AML-1/RUNX-1 Is Overexpressed in Patients with Myeloproliferative Neoplasms and Mediates JAK2 V617F-Independent Overexpression of NF-E2.

Abstract

Abstract 3893Poster Board III-829The transcription factor nuclear factor erythroid-2 (NF-E2) plays an essential role in both erythropoiesis and megakaryopoiesis. In addition to erythroid, megakaryocytic and granulocytic progenitors, NF-E2 is expressed in hematopoietic stem cells and in mature granulocytes. We have previously shown that NF-E2 is overexpressed in the vast majority of patients with polycythemia vera (PV). Concomitantly, 90 – 95% of these patients carry the JAK2V617F point mutation. Even though NF-E2 levels correlated with JAK2V671F allele burden in some PV cohorts, the molecular mechanism causing aberrant NF-E2 expression in PV patients has not been described.
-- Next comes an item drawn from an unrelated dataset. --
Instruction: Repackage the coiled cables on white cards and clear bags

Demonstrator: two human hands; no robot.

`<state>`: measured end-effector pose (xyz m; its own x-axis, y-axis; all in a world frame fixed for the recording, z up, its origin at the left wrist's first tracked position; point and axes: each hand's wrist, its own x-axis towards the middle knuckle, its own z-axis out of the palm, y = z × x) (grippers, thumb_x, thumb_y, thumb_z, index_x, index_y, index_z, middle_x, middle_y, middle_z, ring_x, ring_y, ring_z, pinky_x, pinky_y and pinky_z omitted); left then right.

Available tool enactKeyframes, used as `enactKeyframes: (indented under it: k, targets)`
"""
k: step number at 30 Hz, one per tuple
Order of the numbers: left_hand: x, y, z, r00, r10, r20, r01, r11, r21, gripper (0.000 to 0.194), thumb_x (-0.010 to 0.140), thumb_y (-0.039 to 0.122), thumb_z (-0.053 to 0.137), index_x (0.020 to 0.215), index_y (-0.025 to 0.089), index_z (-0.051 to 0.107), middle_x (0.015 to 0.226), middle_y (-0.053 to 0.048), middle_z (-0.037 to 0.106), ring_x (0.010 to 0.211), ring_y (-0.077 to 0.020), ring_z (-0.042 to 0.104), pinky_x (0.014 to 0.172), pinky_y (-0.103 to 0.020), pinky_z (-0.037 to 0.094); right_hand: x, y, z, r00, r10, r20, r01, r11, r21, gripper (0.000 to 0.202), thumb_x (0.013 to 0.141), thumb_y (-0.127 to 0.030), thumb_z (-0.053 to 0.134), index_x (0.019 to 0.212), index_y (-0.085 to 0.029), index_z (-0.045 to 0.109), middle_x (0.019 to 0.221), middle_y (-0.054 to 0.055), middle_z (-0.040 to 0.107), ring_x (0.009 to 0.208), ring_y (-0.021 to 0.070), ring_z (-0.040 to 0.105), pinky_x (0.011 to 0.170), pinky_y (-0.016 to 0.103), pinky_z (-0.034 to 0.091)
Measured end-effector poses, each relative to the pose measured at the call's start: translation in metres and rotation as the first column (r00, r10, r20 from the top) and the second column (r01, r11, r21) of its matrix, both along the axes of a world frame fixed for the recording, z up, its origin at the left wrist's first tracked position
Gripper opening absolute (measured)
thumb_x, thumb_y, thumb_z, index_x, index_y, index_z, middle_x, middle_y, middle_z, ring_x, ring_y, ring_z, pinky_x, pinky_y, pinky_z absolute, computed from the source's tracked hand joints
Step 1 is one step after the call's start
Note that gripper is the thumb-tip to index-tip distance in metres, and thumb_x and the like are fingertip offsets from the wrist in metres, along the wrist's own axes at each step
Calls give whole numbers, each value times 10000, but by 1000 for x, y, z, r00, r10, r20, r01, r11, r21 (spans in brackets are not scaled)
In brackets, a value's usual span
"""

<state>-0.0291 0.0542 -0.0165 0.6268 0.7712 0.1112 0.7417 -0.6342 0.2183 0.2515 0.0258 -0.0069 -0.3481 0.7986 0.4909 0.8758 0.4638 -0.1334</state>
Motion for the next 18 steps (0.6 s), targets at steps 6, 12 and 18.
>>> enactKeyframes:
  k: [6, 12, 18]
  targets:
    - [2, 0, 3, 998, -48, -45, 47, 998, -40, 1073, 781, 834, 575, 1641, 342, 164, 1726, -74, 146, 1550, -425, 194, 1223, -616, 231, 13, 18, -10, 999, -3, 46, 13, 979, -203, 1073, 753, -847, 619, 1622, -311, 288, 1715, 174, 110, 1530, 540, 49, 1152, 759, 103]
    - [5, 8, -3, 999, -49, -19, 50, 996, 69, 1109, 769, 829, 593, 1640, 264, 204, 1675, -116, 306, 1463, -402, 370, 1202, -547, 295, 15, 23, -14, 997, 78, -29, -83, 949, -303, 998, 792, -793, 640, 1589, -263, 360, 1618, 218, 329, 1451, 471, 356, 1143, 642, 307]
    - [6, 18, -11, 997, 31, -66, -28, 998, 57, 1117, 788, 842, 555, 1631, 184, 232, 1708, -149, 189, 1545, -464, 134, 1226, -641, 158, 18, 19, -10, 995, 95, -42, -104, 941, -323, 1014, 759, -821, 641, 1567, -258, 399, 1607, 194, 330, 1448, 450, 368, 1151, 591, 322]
Here we show that NF-E2 expression is also increased in patients with Essential Thrombocythemia (ET) and that this is independent of the presence of the JAK2V617F mutation. Characterization of the NF-E2 promoter revealed multiple binding sites for Acute Myeloid Leukemia-1 (AML-1/RUNX-1), which were shown to be functional by deletion analysis and site directed mutagenesis. Chromatin Immunoprecipitation (ChIP) demonstrated AML-1 binding to the NF-E2 promoter in vivo. Moreover, AML-1 binding to the NF-E2 promoter in vivo is significantly increased in primary granulocytes from PV patients compared to healthy controls. Subsequently, we demonstrated that mRNA and protein expression of AML-1 is elevated in PV and ET patients, both in the presence and absence of JAK2V617F. In addition, AML-1 and NF-E2 expression are highly correlated. RNAi-mediated suppression of AML-1 levels significantly decreased NF-E2 expression. In summary, our data identify NF-E2 as a novel AML-1 target gene and point to a role of aberrant AML-1 expression in mediating elevated NF-E2 expression in MPN patients. Disclosures:No relevant conflicts of interest to declare.